* WHAT TO DO *
For the data below, restate word for word only the lines from the line containing "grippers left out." through the line containing "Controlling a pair", both ends included.

* Data records *
+ + + + + + +
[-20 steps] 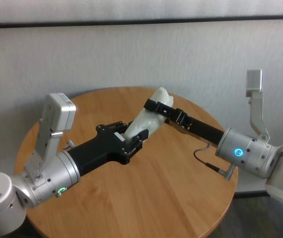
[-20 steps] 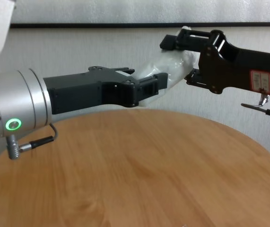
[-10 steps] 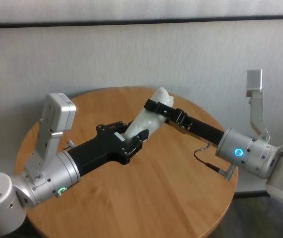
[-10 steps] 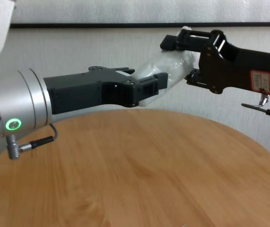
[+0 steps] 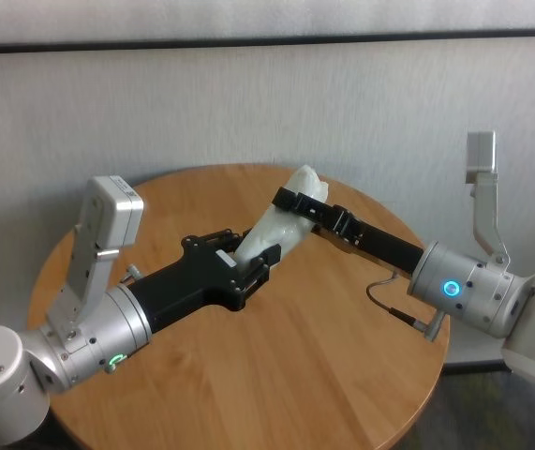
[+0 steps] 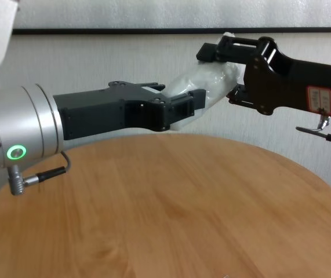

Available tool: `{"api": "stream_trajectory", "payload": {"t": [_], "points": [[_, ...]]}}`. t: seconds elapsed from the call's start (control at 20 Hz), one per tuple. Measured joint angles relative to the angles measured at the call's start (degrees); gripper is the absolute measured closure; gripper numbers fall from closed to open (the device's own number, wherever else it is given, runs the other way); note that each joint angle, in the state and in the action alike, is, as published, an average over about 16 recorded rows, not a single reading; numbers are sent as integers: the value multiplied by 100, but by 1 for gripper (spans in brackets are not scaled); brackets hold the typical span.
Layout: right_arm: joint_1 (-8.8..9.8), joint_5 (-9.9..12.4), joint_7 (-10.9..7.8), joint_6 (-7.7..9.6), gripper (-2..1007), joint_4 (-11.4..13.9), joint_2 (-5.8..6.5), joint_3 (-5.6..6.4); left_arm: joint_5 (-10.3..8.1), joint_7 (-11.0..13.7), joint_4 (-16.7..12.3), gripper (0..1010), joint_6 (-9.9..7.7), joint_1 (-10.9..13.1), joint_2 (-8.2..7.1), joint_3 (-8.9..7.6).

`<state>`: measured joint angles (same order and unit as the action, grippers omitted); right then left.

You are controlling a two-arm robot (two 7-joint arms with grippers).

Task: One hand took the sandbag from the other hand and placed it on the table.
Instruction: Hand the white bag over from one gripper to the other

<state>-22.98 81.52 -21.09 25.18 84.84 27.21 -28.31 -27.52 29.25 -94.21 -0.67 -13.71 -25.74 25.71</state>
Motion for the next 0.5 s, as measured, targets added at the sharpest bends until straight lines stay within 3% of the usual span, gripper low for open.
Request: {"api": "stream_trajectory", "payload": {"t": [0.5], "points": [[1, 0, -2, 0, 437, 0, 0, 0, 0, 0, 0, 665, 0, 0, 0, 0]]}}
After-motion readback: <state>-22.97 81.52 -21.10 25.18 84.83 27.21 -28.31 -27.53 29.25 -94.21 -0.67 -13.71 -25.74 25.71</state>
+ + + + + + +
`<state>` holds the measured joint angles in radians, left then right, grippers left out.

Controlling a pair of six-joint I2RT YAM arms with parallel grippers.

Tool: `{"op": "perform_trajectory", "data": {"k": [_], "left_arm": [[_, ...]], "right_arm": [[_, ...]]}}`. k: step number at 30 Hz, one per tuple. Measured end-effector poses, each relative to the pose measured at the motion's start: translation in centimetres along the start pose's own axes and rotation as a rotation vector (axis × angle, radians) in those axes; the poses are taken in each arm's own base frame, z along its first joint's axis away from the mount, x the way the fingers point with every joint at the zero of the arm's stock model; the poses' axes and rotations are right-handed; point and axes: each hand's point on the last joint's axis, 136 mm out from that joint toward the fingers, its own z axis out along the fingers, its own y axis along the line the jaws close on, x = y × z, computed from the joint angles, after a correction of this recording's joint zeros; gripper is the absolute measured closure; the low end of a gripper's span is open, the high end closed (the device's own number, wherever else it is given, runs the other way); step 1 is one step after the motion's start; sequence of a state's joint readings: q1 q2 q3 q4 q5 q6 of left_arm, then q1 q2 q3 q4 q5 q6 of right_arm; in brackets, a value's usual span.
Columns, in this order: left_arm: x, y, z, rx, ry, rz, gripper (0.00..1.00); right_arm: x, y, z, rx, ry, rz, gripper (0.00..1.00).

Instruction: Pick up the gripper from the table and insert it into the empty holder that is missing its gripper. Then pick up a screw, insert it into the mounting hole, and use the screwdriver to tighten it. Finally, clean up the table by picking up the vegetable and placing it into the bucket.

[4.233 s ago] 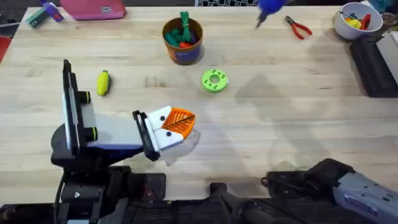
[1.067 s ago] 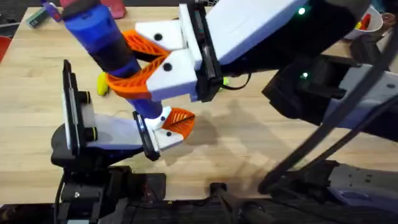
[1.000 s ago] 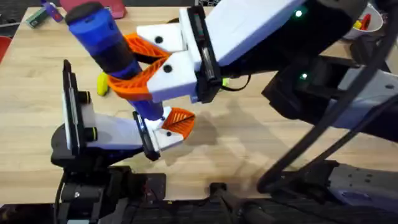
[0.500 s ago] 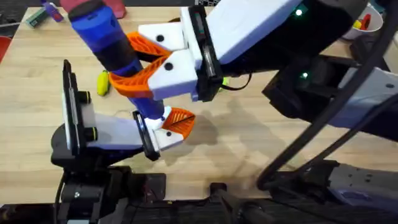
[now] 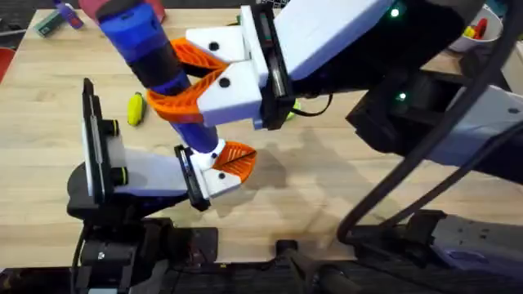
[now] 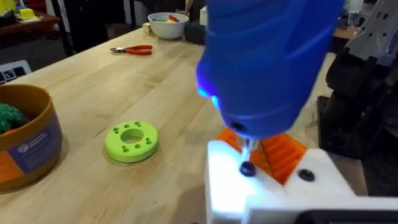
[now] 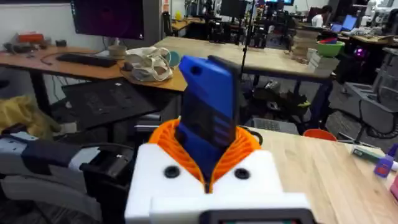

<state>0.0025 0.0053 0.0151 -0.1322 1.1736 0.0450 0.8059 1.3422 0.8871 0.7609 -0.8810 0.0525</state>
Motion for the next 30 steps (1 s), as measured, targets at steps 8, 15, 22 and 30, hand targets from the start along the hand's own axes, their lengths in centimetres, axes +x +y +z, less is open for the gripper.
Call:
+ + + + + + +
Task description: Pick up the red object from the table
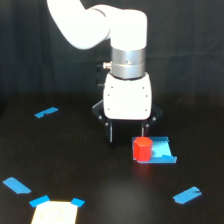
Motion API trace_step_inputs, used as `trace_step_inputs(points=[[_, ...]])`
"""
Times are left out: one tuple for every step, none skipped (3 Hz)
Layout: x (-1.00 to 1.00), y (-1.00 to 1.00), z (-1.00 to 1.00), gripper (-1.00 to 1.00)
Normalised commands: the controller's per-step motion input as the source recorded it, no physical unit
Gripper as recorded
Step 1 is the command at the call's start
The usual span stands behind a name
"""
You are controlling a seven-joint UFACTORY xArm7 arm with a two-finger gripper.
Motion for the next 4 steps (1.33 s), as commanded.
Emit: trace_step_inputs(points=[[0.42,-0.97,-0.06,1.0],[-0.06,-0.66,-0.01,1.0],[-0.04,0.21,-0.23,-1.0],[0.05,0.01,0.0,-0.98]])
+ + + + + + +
* WRITTEN ANSWER *
`<state>` holds the measured joint angles in radians, left then right, grippers left out.

Controlling a pair of six-joint I2RT YAM arms with parallel grippers.

The output has been completed.